Figure 6. Spon1 mediates its effects on disease progression and collagen content via LRP8.

(A and B) Collagen gene expression in both LN2E1 (A) and LLC (B) spheroids for negative control and LRP8 KO. (C and D) In vivo disease burden by tumor weight and counts in LN2E1 and LLC. (E) Collagen content in LLC shown by Sirius red high-density matrix levels. (F) In vivo IVIS results of LLC WT or LRP8-KO tumors in either WT mice or Spon1^–/– mice. n = 9 each group. (G) TGF-β1 as a top upstream regulator of the genes composing our Collagen Gene Signature. (H and I) Phospho-SMAD2 scoring of WT and Spon1^–/– LLC tumors and of negative control and LRP8-KO LLC tumors. Scale bars: 125 μM. (J) qPCR of Collagen and EMT genes of LN2E1 WT or LRP8-KO spheroids under treatment conditions of untreated, recombinant SPON1, TGF-βi (SB431542), recombinant SPON11⁺TGF-βi, and KRFK peptide. ****P < 0.001, ***P < 0.001, **P < 0.01, *P < 0.05. Data are shown as the mean ± SEM incorporating biological and technical replicate samples. Two-tailed Student’s t test for 2-group comparisons; 1-way ANOVA test for multiple comparisons.

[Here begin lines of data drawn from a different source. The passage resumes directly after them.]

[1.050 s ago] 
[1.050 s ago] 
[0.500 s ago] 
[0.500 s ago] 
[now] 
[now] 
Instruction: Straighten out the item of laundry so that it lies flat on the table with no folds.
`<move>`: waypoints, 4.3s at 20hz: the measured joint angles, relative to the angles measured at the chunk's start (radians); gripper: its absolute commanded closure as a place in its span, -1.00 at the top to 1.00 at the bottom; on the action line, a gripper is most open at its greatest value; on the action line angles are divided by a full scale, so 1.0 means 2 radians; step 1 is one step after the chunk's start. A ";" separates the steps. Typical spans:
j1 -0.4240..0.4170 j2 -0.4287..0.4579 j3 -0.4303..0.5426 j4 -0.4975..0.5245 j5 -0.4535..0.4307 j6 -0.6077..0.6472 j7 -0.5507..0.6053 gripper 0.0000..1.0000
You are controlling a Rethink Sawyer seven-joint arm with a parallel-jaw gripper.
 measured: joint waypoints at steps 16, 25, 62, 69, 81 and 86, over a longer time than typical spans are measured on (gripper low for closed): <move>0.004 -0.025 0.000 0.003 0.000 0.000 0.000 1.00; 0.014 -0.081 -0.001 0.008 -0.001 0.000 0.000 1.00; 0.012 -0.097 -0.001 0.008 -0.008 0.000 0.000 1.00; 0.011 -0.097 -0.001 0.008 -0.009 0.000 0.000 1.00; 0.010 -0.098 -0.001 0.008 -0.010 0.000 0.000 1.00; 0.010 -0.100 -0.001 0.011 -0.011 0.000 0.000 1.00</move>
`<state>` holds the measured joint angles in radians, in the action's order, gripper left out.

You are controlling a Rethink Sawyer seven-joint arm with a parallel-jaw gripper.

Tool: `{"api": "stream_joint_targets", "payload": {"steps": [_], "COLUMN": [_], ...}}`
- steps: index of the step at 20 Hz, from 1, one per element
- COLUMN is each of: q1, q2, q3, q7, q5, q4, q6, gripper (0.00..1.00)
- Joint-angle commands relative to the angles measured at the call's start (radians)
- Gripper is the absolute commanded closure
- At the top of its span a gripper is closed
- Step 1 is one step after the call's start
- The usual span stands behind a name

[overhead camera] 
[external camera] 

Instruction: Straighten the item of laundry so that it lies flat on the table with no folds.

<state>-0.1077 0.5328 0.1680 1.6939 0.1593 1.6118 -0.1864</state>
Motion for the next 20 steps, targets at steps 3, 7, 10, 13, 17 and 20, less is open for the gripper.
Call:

Figure 7. Patient NSCLC tumors show Spon1⁺ TIMs, and LRP8 expression on cancer cells and TGF-β1 signaling positively correlate with collagen expression, which leads to poor survival.

(A) CCR2⁺SPON1⁺ staining identifies SPON1⁺ TIMs in tumor cell islets (PanCK⁺) in an LUAD tumor. PanCK, white; CCR2, red; SPON1, green; Hoechst (nuclear stain), blue. Scale bar: 25 μM. Arrowheads are pointing to a CCR2⁺SPON1⁺ TIM. (B) Immunofluorescence staining of LUSC tumors showing cancer cells (aqua) expressing LRP8 (green) with TGF-β1 activation (+pSMAD2/red). Scale bars: 300 μM (full core), 50 μM (insets). (C) Sirius red staining of the same core used in B and an overlay with positive sirius red staining shown in white. (D and E) Two-sided Pearson correlations of percentage of pSMAD2⁺LRP8⁺panCK⁺ cells with CCR2⁺SPON1⁺ cell density (P < 0.0001, r = 0.272) (D) and between pSMAD2⁺LRP8⁺panCK⁺ cells and high-density matrix indices based on Sirius red staining (E) (P = 0.008, r = 0.139). (F) Survival differences between patients expressing high and low HDM (n = 164 patients, P = 0.0057).

Figure 8. Schematic of Spon1^hi TIMs altering the LUSC TME.

Spon1^hi TIMs are recruited to the TME and bind to their receptor, LRP8, located on cancer cells. Through TGF-β1 activation, they enhance upregulation of our Collagen Gene Signature, which includes several fibrillar collagens. This then leads to extracellular collagen deposition and increased protumorigenic phenotypes such as migration, invasion, spheroid formation, and metastases.